Hebrew is the liturgical language of Judaism (termed leshon ha-kodesh, "the holy tongue"), the language in which the Hebrew scriptures (Tanakh) were composed, and the daily speech of the Jewish people for centuries. By the fifth century BCE, Aramaic, a closely related tongue, joined Hebrew as the spoken language in Judea.[1] By the third century BCE, Jews of the diaspora were speaking Greek.

Hebrew was revived as a spoken language by Eliezer ben Yehuda, who arrived in Palestine in 1881. Modern Hebrew is now the official language of the State of Israel. It hadn't been used as a mother tongue since Tannaic times.[1] For over sixteen centuries Hebrew was used almost exclusively as a liturgical language, and as the language in which most books had been written on Judaism, with a few speaking only Hebrew on the Sabbath.[2] For centuries, Jews worldwide have spoken the local or dominant languages of the regions they migrated to, often developing distinctive dialectal forms or branching off as independent languages. Yiddish is the Judæo-German language developed by Ashkenazi Jews who migrated to Central Europe, and Ladino, also called Judezmo and Muestra Spanyol, is the Judæo-Spanish language developed by Sephardic Jews who lived in the Iberian peninsula. Due to many factors, including the impact of the Holocaust on European Jewry, the Jewish exodus from Arab lands, and widespread emigration from other Jewish communities around the world, ancient and distinct Jewish languages of several communities, including Gruzinic, Judæo-Arabic, Judæo-Berber, Krymchak, Judæo-Malayalam and many others, have largely fallen out of use.

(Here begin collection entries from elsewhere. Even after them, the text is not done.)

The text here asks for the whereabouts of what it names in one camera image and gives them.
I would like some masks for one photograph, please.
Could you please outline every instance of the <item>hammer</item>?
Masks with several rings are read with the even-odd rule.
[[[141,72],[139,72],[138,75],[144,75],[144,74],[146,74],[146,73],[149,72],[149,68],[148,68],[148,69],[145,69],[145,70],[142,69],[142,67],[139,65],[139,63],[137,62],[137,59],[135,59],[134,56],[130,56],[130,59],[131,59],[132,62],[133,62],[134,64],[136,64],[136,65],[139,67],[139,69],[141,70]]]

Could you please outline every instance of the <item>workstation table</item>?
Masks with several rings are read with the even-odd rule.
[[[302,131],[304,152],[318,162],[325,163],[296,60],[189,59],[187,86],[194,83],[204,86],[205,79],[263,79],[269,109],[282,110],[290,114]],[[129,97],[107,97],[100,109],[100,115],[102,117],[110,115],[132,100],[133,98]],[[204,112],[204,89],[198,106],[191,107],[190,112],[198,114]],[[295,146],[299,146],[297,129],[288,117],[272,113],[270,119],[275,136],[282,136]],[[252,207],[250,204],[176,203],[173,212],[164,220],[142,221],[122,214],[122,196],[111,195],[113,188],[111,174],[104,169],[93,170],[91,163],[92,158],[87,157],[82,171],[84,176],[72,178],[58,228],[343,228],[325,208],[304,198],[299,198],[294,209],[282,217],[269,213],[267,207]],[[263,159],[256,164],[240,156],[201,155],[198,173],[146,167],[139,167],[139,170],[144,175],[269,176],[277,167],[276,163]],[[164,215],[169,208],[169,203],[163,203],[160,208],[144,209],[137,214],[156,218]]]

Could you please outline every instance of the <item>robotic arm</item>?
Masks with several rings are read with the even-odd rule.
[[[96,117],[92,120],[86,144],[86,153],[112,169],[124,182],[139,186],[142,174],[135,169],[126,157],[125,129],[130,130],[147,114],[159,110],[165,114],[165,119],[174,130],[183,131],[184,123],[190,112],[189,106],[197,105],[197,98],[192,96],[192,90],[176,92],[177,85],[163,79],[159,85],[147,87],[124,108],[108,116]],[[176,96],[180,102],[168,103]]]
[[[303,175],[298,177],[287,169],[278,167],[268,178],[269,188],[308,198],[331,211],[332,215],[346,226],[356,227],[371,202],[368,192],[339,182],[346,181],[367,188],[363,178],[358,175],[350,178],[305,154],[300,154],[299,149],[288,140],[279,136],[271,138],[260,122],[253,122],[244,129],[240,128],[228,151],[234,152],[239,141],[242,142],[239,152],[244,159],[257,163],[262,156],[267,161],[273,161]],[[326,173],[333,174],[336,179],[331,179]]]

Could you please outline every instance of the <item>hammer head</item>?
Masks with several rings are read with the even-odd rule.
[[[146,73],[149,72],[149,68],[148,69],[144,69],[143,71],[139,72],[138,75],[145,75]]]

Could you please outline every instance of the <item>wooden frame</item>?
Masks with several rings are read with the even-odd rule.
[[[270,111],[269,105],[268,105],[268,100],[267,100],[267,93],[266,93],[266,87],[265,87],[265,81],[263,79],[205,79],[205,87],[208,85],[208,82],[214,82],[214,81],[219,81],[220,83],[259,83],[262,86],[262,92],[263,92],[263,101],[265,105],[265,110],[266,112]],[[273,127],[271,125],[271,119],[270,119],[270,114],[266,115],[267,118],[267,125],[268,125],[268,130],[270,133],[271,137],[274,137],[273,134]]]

The three most commonly spoken languages among Jews today are English, modern Hebrew, and Russian, in that order. Some Romance languages, such as French and Spanish, are also widely used.[3] Overall, the language spoken by the largest number of Jews in history is Yiddish, followed closely by English and then Hebrew. This is due to the fact that Yiddish was spoken by the majority of the world's Jews for several centuries of high Jewish populations (13 million by 1939) and because the descendents of Yiddish speakers after the Holocaust split among speaking several different languages (Hebrew, English, Russian, etc) instead of switching to only one language. The combined number of Jews who have spoken or now speak Hebrew and English is greater than that of Jews who have spoken Yiddish.